= WORK INSTRUCTIONS =
Leave the pictures out. Return all other data exactly.
-.-.-
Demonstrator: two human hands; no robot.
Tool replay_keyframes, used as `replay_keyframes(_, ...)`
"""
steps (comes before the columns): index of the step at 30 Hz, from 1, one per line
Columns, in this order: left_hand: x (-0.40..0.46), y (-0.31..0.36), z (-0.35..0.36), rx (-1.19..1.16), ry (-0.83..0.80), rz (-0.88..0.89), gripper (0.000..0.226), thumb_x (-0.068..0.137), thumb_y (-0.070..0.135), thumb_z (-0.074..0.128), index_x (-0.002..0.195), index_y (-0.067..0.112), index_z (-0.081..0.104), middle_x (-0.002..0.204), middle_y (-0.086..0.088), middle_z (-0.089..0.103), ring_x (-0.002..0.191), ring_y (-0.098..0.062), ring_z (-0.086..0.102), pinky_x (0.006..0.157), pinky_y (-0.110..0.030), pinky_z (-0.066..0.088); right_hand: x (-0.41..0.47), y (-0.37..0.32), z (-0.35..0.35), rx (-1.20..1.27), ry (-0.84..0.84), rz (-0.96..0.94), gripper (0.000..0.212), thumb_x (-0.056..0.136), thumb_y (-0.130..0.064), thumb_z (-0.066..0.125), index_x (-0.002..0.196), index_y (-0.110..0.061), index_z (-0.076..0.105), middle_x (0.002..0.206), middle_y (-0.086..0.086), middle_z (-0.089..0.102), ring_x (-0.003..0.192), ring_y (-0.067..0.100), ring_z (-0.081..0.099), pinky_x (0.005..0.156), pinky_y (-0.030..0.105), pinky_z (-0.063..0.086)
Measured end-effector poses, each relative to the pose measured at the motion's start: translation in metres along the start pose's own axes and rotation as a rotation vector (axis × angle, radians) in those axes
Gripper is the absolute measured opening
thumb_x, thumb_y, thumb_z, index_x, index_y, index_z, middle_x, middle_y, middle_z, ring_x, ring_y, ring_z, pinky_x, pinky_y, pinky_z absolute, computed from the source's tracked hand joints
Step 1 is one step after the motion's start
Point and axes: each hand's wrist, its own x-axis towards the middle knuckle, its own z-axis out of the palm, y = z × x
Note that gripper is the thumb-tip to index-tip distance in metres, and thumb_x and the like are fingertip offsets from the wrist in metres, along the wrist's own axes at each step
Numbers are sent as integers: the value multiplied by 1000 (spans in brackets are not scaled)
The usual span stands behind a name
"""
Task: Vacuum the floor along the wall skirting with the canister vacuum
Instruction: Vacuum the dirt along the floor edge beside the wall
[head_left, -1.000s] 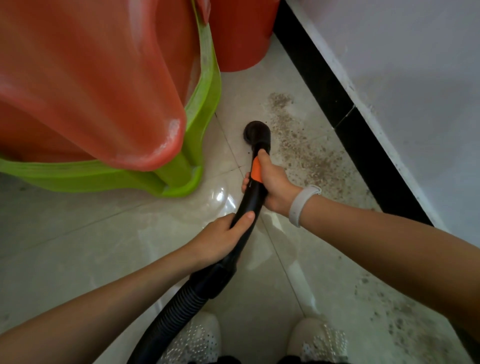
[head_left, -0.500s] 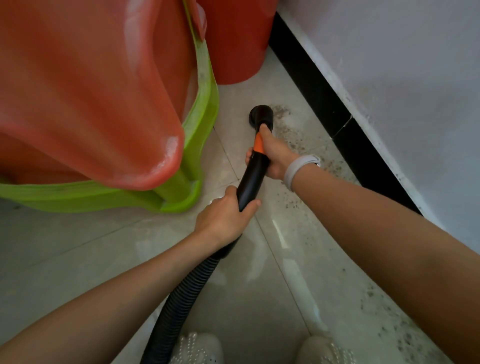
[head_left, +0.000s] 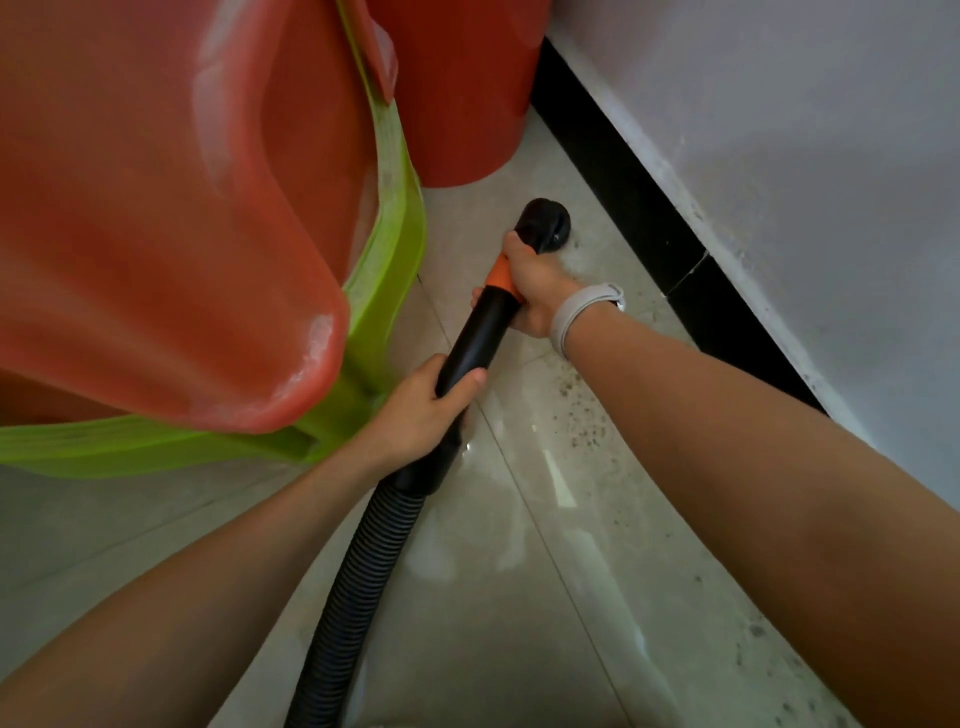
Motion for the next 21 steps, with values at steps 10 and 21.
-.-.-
= SOLUTION TO THIS PROBLEM =
Demonstrator: two human hands; no robot.
Tool replay_keyframes, used as `replay_keyframes(_, ...)`
"""
steps (comes before the columns): index of the step at 30 Hz, from 1, one per line
Columns, in this order: left_hand: x (-0.40..0.46), y (-0.31..0.36), z (-0.35..0.36), rx (-1.19..1.16), ry (-0.83..0.80), rz (-0.88..0.89), gripper (0.000..0.226), thumb_x (-0.068..0.137), thumb_y (-0.070..0.135), thumb_z (-0.074..0.128), index_x (-0.002..0.195), index_y (-0.067..0.112), index_z (-0.081..0.104), middle_x (-0.002..0.204), middle_y (-0.086..0.088), middle_z (-0.089..0.103), ring_x (-0.002..0.191), ring_y (-0.098..0.062), ring_z (-0.086..0.102), pinky_x (0.006..0.157), pinky_y (-0.110..0.030), pinky_z (-0.066..0.088); right_hand: x (-0.41..0.47), y (-0.37..0.32), z (-0.35..0.35), rx (-1.20..1.27), ry (-0.84..0.84), rz (-0.96..0.94), gripper (0.000..0.212), thumb_x (-0.056..0.136), thumb_y (-0.130..0.064), thumb_z (-0.066..0.125), index_x (-0.002..0.196), index_y (-0.110..0.061), index_z (-0.076..0.105), middle_x (0.002..0.206), middle_y (-0.086..0.086), middle_z (-0.089..0.102), ring_x (-0.003..0.192), ring_y (-0.067..0.100), ring_z (-0.081..0.099), pinky_x (0.005..0.156), pinky_y (-0.030..0.105), pinky_z (-0.063..0.086)
Measured end-effector poses, each relative to the pose measured at the motion's start: translation in metres along the start pose's own axes and rotation as a rotation vector (axis × angle, radians) in those axes
Gripper is the absolute measured opening
thumb_x, thumb_y, thumb_z, index_x, index_y, index_z, middle_x, middle_y, middle_z, ring_x, ring_y, ring_z, pinky_x, pinky_y, pinky_z absolute, computed from the source's tracked hand joints
Step 1 is one step after the motion's start
Point and axes: each hand's wrist, its own x-axis towards the middle knuckle, its own z-axis out of the palm, y = z × x
Note that gripper is the thumb-tip to index-tip distance in metres, and thumb_x and the like are fingertip offsets from the wrist in metres, along the wrist's own axes at each step
Numbers are sent as integers: the value multiplied by 1000 (spans in brackets are not scaled)
The usual span stands behind a name
"""
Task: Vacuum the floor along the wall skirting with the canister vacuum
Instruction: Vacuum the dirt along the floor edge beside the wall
[head_left, -1.000s] 
[head_left, -0.500s] 
[head_left, +0.000s] 
Motion for the next 21 steps, with values at steps 10 and 21.

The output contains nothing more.